TEMPO.CO, Jakarta - Hepatitis C merupakan penyakit berbahaya yang belum ada vaksinnya. Ketua Perhimpunan Peneliti Hati Indonesia Rino A. Gani mengatakan Hepatitis C disebabkan virus yang menyebabkan kerusakan hati.
Sebanyak 80 persen pasien datang ke rumah sakit saat kerusakan hati sudah mencapai tahap lanjut. “Kondisi seperti ini kadang tidak dapat diobati,” kata dokter spesialis penyakit dalam ini seperti ditulis Koran Tempo, Rabu, 12 Agustus 2015. Hepatitis C yang tidak diobati biasanya akan berlanjut menjadi penyakit kanker hati.
Hepatitis C berisiko ditularkan melalui darah yang terinfeksi. Misalnya pada penggunaan alat medis yang terkontaminasi virus, penggunaan jarum suntik, tindik, tato, dan alat cukur yang tidak steril. Hepatitis C juga menyebar melalui hubungan seksual, ibu kepada kandungannya—kasusnya sangat jarang. “Meski begitu, virus Hepatitis C tidak menular melalui air susu ibu,” ujar Rino dalam peringatan Hari Hepatitis Sedunia di Jakarta.
Penderita biasanya memiliki waktu 15–20 tahun mulai terinfeksi—virus masuk darah, menempel di hati, lalu berkembang biak, sampai terbentuknya kanker hati. Perkembangannya bergantung pada kondisi pasien, kebiasaan, genotipe virus, serta pengobatan.

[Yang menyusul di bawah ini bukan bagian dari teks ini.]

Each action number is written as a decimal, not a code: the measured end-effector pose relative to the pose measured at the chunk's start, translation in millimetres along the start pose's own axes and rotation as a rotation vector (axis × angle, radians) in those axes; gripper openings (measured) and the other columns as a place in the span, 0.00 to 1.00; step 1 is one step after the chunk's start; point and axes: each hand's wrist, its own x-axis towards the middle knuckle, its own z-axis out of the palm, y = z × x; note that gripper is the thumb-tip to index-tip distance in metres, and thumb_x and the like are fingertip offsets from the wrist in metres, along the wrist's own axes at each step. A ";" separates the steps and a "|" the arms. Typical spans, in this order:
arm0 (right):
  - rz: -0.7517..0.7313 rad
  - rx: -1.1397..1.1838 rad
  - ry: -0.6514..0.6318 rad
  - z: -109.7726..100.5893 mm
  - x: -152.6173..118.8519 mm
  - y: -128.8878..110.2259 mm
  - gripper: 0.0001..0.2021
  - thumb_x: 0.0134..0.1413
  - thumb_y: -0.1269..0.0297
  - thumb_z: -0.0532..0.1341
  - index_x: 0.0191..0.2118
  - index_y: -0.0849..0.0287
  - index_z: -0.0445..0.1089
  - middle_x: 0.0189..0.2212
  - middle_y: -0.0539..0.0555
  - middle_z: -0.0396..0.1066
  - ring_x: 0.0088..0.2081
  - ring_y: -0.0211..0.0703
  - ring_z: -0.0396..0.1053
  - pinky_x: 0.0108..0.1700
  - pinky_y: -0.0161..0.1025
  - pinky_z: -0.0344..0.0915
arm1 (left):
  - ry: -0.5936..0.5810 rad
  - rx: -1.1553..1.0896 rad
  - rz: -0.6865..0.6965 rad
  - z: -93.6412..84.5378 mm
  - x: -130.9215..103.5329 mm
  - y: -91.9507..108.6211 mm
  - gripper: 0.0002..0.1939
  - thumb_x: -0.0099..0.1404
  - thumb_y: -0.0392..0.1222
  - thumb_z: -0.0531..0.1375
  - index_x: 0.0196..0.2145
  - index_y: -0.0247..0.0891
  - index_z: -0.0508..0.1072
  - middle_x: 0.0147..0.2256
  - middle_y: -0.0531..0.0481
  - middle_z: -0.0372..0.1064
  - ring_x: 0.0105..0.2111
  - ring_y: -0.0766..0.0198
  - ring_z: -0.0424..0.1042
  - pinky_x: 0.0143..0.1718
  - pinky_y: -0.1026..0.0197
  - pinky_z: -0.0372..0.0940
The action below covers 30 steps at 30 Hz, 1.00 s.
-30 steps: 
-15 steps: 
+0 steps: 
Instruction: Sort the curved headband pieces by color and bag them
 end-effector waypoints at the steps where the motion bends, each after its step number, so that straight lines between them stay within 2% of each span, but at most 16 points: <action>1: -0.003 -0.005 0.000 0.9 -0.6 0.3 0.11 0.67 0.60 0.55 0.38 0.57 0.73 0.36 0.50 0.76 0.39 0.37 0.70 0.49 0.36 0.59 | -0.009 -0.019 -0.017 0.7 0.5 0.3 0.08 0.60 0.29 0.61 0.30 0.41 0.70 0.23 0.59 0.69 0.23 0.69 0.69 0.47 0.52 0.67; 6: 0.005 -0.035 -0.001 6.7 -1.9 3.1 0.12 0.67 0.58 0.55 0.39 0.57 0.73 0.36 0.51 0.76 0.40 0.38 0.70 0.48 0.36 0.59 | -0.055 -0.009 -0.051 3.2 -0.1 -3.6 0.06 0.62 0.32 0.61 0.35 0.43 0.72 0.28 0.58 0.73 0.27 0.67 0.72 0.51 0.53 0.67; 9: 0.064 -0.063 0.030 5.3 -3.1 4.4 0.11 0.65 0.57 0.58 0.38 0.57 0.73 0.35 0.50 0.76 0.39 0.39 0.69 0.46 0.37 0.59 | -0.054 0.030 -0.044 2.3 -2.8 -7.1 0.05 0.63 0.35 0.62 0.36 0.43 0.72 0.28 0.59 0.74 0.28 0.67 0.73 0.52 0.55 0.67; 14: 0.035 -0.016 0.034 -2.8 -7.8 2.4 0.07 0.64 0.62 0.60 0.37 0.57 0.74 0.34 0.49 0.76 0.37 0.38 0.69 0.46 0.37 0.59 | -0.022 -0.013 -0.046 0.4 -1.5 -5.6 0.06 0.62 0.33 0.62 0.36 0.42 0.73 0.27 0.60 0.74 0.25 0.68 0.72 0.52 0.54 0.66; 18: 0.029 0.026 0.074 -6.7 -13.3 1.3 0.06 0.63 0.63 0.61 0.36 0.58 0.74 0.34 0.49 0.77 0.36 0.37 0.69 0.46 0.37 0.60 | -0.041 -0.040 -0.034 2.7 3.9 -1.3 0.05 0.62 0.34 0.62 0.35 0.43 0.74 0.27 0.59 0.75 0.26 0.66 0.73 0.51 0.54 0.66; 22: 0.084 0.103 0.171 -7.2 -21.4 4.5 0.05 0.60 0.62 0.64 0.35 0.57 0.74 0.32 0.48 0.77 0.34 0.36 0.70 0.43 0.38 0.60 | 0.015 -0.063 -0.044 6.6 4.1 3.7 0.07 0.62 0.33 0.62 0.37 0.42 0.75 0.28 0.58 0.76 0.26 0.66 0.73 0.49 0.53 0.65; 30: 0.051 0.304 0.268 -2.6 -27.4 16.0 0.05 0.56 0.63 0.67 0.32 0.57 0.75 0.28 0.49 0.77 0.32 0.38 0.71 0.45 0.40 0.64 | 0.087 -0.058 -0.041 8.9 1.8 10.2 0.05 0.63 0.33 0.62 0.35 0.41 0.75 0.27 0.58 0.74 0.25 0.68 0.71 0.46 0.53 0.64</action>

Karena belum ada vaksinnya (tidak seperti Hepatitis A dan B), hanya ada dua cara yang bisa dilakukan. Pertama, kolaborasi immunomodulator—kandungan yang dapat mengubah cara kerja sistem kekebalan tubuh—dan anti virus yang diakui Badan Kesehatan Dunia, WHO.
Kedua, berupa pencegahan, dengan perilaku hidup sehat. Hati lebih awet dengan makan makanan sehat dan minum cukup air putih. Minuman beralkohol harus menjadi pantangan karena penyaringan dan pembuangan alkohol dapat mempercepat kerusakan hati.
Dokter Rino menyarankan kita melakukan uji saring darah di laboratorium untuk mendeteksi keberadaan virus Hepatitis C—disebut tes anti-HCV. Tes itu juga dapat dilakukan di Palang Merah Indonesia, meski tidak untuk donor.